縁の下の力持ち

 世の中には、アスリートと呼ばれるスポーツ選手がたくさん活躍しています。目立つところでは、プロの野球選手やサッカー選手、柔道やレスリング選手、陸上ではハンマー投げや砲丸投げ、イベンターとしてはプロボクサーも露出度が高いです。今回のウィンタースポーツの祭典である平昌五輪でもメダルを獲得した多くのアスリートの活躍がありました。もちろん、メダル獲得は叶わなかったけれど、応援した私たちを大いに感動させてくれた選手もいました。では、そんなアスリートは、自分一人の才能や努力で成り立ったのでしょうか。例えば、2回連続のオリンピックでの金メダルを獲得して、国民栄誉賞に輝いた羽生結弦君は、どうでしょう。競技では当然、一人で滑走して点数を得るのです。4回転ルッツも自分で跳びます。でもそこに至るまでの過程はどうでしょう。おそらく、何人もの、いや、何十人もの人々が関わっているのではないでしょうか。コーチはもちろんのこと、振り付けの先生や衣装づくりの人、スケートをするための場所を提供する係の人、食事の管理をする人、送迎を担当する人、リンクの最高のコンディションを作る人、運動後の体のメンテナンスをする人、各競技会へのエントリーをする役割の人、そして、もちろんプロではないので経済的な支援もたくさん受けているのです。
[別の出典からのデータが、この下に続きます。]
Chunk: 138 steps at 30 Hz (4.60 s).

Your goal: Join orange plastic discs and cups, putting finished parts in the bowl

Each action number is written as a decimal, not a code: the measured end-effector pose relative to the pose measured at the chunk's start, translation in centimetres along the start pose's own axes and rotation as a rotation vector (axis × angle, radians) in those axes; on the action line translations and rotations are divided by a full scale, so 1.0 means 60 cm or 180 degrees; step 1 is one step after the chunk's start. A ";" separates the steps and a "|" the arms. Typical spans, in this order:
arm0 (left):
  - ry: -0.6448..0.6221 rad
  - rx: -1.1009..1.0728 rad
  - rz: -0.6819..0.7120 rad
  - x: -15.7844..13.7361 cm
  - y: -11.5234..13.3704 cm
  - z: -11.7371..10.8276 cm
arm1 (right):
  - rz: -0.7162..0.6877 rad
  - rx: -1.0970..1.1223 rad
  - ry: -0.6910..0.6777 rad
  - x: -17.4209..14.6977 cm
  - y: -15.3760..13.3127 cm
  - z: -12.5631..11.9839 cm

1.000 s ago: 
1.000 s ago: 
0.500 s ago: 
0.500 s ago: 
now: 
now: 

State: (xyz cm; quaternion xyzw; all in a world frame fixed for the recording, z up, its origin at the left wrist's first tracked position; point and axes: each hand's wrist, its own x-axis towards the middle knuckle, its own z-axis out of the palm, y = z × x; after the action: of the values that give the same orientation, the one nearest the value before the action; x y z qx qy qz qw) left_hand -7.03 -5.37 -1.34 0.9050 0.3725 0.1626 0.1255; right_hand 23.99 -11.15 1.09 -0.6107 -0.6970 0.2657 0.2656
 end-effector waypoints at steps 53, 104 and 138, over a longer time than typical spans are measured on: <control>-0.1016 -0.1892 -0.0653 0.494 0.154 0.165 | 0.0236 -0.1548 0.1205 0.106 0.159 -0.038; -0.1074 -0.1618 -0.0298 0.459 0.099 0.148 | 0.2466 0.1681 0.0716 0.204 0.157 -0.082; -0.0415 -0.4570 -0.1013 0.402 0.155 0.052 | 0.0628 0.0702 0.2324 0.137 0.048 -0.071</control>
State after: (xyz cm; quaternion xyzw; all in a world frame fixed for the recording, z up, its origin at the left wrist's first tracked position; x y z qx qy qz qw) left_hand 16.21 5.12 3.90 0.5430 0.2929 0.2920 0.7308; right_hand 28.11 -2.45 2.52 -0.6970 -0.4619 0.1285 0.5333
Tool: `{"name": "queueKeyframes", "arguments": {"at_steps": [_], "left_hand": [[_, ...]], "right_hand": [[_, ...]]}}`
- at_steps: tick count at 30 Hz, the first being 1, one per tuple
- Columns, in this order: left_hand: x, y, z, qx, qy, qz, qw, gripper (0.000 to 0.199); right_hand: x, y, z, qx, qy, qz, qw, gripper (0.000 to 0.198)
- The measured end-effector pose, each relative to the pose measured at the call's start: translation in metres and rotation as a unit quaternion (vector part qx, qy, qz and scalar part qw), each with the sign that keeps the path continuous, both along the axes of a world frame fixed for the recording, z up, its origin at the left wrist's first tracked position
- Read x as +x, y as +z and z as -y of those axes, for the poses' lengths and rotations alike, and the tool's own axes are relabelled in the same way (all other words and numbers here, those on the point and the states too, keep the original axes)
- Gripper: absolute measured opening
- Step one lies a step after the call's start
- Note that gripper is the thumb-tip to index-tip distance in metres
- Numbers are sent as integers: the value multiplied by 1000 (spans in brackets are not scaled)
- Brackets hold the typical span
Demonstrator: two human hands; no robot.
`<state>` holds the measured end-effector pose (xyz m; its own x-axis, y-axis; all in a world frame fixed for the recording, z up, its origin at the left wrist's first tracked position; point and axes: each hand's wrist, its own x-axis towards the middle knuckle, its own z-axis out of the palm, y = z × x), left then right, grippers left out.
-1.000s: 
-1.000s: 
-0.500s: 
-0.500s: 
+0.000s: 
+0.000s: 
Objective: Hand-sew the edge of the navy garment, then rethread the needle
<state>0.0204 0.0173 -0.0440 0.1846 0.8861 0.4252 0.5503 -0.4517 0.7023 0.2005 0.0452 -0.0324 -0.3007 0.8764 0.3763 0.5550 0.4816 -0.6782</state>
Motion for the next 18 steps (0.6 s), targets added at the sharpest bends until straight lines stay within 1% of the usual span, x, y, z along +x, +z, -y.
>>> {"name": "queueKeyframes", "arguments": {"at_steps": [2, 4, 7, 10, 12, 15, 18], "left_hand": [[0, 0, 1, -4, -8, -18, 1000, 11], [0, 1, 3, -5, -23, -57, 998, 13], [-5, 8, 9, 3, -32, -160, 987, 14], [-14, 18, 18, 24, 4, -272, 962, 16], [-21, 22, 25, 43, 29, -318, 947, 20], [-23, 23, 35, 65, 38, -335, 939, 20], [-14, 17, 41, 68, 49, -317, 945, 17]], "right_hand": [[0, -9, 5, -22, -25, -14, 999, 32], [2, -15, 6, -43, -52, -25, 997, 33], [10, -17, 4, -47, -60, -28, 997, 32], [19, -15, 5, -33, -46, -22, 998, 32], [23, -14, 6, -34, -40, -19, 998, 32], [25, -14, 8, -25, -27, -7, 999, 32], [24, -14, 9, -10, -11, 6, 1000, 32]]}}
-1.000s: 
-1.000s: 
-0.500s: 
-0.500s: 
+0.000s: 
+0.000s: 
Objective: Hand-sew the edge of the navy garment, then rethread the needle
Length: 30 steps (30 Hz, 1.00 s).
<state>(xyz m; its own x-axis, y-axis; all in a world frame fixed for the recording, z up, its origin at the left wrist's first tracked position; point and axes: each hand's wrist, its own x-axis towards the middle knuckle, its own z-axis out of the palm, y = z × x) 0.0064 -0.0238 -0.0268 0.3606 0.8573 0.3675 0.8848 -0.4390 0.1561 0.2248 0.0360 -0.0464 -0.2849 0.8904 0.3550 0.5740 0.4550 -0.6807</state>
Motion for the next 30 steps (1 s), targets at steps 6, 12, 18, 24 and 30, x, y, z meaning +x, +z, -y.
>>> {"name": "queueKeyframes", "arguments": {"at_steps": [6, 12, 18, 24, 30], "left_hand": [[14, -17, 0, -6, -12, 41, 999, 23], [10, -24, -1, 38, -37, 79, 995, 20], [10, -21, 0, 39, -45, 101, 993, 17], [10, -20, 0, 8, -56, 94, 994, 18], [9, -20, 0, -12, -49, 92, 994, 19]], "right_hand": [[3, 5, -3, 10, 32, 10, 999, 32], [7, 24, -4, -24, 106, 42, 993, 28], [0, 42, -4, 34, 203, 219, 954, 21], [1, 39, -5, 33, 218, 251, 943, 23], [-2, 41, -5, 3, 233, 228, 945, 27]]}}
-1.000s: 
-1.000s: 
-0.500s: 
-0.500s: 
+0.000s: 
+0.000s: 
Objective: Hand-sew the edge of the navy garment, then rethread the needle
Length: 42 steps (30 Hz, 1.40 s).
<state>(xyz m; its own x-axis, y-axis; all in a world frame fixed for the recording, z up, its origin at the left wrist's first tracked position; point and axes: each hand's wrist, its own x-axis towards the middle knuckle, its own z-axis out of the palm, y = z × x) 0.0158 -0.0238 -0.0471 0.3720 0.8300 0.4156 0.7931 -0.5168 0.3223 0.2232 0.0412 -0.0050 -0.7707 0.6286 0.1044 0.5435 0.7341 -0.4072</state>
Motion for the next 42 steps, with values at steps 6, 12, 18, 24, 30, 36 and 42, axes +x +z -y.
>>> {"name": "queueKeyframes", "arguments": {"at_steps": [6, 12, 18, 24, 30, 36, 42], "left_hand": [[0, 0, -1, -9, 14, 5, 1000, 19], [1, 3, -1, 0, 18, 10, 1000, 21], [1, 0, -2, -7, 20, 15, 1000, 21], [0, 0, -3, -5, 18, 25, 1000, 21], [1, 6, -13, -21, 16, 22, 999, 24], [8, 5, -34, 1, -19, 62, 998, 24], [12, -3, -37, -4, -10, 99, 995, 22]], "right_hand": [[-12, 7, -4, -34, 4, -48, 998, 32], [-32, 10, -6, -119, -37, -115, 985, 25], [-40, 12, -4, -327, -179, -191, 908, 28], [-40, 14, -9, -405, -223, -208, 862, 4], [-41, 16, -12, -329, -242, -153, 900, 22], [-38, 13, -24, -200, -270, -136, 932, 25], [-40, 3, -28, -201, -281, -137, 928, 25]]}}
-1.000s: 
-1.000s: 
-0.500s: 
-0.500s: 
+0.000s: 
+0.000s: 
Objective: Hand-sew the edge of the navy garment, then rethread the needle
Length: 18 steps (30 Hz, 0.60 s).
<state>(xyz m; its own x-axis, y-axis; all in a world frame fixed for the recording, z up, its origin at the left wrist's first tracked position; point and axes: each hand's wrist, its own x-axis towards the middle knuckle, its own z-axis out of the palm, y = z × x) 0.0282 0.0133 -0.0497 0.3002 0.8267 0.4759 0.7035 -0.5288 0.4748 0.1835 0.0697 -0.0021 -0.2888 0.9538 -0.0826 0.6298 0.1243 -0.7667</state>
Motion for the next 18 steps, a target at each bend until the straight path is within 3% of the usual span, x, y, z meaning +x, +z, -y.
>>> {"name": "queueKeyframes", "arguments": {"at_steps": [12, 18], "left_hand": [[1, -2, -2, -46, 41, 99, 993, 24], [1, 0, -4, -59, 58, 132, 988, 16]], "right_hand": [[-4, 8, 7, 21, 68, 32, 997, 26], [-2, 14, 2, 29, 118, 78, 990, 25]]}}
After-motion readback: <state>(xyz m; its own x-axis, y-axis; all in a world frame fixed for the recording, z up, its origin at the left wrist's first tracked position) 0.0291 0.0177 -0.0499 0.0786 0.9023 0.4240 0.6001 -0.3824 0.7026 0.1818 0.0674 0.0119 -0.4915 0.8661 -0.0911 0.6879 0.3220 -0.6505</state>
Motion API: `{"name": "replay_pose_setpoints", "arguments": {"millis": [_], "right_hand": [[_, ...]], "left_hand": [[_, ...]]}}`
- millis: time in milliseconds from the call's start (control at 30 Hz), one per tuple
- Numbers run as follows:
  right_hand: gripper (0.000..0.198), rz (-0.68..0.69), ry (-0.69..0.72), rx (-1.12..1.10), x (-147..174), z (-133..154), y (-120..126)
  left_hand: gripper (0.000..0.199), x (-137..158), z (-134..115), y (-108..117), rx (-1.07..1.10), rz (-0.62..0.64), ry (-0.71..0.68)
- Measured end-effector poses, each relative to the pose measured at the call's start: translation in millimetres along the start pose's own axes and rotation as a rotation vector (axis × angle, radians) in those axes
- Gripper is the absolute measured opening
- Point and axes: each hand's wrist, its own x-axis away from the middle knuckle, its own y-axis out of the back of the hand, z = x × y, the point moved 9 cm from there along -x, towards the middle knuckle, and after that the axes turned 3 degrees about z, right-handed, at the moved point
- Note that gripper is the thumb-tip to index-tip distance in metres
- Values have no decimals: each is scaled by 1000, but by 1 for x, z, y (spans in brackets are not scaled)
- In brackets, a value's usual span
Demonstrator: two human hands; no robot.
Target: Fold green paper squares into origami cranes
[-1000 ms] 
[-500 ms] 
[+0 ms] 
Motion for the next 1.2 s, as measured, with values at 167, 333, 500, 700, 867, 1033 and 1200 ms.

他のアスリートも経済的な部分はともかく、自分自身に関わる多くの人たちが存在しています。メディアに華やかに登場するアスリートですが、実は一人のアスリートに多くの人たちがバックに存在するのです。これらのことは、逆に言うと、スキルが低い場合は、そんなバックアップは望めず、自分自身で一生懸命努力あるのみです。そして、その努力から高いレベルにもっていくための精神力、体力、知力を養わなければなりません。一流のアスリートとして存在していくためには、自分自身の力量は当然のことながら、多くの人たちの支援が必要ということであり、そこに至る目標を掲げ、血のにじむような努力が必要なのです。その結果として多くの人の支援が得られるのです。結果を残せない人は、先ず、最初の努力から始めなければならないわけで、その努力がないままに、決して周囲のサポートを得ることはできないのです。どのアスリートのサクセスストーリーを読んでも、努力の無い途中経過は決して無いのです。このことは、我々の仕事の上でも同じことが言えるのではないでしょうか。時間を費やすだけで結果の出ない仕事内容では、得意先の評価は得られません。仕事内容の質が悪ければ、良い評価は得られないのです。費用対効果とは、費やした時間と仕事のボリューム、質の対比でもあるのです。仕事に取り組む時間を得意先から任されて、その間の質が伴わなければ存在意義はなくなります。そう、時間を費やすだけではなく、その時間中の仕事の質を最大限高めなければなりません。いわば、得意先はハイレベルなアスリートであると認識しなければならないのです。では、私たちはどの立ち位置なのでしょうか。それは、アスリートを徹底的にサポートする人たちであると考えます。主役は、アスリート(得意先)です。サポートチーム(当社)は、徹底的に主役のために努力しなければなりません。毎日の仕事、そのように置き換えて取り組めば結構、やりがいがあるのではないでしょうか。縁の下には何があるでしょうか。縁側を支える支柱であり、礎石であるのです。雨が降っても風が吹いても黙々と縁を支えていくのです。そんな生き様もかっこいいではないですか。小さな仕事かもしれませんが、ほんの些細な力かもしれませんが、それがなければ不都合が生じる、そこにプライドを持つことでアスリートに喜んでいただける、そう確信して日々の仕事に取り組みたいと思うのです。縁の下の力持ち、黙して語らず、ですか。